**THE PROBLEM:**
Below is a listing; restate from it, character for character, the lines beginning at the line holding "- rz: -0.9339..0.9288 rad" and ending at the line holding "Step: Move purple", both included.

**SUPPLIED MATERIAL:**
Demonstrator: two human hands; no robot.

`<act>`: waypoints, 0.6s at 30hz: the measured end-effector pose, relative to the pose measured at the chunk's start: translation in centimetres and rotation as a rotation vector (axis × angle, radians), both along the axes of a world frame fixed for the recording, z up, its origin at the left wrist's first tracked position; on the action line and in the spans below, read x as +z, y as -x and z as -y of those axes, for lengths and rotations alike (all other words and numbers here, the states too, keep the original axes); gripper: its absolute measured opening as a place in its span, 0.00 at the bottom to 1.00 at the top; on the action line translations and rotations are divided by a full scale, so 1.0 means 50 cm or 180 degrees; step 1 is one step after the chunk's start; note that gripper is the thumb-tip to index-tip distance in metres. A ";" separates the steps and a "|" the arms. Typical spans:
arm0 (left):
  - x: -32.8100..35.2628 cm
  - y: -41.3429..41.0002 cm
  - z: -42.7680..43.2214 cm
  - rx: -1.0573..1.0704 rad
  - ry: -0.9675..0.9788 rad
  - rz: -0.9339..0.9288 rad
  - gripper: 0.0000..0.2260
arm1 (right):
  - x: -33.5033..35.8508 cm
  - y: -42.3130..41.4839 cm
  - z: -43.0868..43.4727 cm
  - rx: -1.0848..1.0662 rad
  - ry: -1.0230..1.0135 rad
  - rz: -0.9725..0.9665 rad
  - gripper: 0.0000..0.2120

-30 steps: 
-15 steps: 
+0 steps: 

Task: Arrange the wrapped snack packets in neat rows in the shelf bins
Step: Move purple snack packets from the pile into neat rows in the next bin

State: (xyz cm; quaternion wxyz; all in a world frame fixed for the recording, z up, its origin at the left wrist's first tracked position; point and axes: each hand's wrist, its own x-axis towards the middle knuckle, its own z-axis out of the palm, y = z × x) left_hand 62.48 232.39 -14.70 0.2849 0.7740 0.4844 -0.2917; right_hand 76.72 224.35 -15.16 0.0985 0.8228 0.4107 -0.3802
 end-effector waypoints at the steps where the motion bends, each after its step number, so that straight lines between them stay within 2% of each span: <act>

**ANSWER TO THIS EXERCISE:**
  - rz: -0.9339..0.9288 rad
  - gripper: 0.0000..0.2260
arm1 (right):
  - x: -33.5033..35.8508 cm
  - y: -42.3130..41.4839 cm
  - z: -43.0868..43.4727 cm
  - rx: -1.0848..1.0662 rad
  - ry: -1.0230..1.0135 rad
  - rz: -0.9725..0.9665 rad
  - gripper: 0.0000..0.2120

-30 steps: 
-15 steps: 
+0 steps: 

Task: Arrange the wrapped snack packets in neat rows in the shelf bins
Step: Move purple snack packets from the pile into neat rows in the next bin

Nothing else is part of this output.